The problem
List each line of the data that holds the string "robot".

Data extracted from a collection
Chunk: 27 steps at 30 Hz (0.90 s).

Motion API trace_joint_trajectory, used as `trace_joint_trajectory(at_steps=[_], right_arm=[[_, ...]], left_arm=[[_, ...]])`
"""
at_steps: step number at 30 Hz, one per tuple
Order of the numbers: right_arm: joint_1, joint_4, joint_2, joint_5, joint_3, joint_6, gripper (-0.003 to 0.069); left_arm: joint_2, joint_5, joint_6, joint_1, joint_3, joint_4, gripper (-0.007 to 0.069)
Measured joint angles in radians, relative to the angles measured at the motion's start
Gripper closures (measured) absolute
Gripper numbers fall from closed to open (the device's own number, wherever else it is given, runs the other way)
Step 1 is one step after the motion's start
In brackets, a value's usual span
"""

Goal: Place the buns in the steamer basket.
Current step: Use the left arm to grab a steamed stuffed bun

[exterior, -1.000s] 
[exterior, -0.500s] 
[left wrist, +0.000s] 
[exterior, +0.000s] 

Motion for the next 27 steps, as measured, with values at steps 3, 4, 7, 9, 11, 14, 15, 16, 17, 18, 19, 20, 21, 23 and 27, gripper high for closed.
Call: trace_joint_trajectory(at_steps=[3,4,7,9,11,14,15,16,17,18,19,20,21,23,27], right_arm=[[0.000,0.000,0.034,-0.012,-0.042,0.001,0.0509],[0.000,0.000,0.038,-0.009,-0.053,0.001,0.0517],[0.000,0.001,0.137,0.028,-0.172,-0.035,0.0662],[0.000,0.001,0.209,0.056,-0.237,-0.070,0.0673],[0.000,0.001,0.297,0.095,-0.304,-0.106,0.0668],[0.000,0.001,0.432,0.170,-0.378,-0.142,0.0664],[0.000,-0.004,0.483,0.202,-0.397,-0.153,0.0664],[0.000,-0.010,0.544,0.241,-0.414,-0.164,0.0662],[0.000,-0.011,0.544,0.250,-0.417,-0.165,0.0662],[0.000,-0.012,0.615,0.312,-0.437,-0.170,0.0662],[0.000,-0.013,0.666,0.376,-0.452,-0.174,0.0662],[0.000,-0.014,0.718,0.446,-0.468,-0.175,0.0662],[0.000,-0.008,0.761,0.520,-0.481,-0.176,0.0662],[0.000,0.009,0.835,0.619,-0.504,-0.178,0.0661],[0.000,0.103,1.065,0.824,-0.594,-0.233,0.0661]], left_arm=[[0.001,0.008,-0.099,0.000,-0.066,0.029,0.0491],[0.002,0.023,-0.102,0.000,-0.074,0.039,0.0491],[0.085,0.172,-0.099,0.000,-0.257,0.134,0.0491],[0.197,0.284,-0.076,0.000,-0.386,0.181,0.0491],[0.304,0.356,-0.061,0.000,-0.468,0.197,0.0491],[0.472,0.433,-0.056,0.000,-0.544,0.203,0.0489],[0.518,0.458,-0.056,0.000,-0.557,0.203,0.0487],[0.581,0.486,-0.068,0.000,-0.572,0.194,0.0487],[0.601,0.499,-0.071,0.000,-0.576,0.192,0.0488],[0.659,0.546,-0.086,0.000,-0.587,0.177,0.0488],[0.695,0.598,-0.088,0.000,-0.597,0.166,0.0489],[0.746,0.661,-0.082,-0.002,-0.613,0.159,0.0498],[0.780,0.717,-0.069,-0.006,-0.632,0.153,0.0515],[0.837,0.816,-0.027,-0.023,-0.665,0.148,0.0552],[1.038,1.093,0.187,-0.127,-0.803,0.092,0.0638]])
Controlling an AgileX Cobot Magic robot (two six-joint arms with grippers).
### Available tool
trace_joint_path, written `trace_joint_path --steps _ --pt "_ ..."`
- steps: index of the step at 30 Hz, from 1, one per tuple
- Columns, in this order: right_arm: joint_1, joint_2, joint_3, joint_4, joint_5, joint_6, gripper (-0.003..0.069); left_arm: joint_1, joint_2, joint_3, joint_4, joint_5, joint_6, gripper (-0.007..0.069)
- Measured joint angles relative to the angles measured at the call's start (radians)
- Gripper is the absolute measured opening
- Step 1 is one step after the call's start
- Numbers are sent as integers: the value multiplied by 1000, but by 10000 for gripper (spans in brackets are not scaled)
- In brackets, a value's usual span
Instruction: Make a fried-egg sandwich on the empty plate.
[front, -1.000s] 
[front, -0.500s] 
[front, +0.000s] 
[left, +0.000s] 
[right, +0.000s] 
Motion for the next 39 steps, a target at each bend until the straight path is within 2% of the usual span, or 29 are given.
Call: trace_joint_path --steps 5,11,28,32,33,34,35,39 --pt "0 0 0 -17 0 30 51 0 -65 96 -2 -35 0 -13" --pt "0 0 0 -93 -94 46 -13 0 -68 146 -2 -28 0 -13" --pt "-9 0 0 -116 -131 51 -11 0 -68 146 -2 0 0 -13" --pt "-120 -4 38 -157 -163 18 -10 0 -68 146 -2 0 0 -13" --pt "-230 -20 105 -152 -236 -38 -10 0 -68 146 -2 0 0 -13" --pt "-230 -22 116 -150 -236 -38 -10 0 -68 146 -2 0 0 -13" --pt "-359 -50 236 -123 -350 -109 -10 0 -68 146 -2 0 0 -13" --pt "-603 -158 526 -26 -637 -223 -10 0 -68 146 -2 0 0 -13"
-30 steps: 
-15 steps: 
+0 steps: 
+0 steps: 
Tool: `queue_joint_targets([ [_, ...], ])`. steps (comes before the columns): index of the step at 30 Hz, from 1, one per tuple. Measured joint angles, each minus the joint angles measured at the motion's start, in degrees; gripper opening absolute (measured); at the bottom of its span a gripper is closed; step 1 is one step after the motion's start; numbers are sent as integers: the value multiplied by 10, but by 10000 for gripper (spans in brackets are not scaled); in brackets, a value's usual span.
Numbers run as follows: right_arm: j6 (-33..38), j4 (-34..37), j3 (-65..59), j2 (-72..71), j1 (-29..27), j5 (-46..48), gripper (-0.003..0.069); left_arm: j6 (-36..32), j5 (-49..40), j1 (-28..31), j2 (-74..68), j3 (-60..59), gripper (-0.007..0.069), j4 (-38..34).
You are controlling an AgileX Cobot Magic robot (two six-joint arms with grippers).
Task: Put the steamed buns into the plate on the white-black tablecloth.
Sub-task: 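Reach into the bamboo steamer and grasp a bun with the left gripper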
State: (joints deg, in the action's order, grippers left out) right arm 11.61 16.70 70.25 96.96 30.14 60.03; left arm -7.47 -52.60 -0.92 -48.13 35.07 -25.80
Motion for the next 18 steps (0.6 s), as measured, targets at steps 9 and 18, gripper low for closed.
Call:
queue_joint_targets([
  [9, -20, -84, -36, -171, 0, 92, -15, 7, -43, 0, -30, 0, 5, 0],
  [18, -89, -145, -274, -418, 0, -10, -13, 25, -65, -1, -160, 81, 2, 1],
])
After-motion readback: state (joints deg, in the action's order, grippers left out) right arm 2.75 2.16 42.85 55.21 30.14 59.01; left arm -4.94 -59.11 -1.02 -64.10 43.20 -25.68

Task response
Controlling an AgileX Cobot Magic robot (two six-joint arms with grippers).
You are controlling an AgileX Cobot Magic robot (two six-joint arms with grippers).

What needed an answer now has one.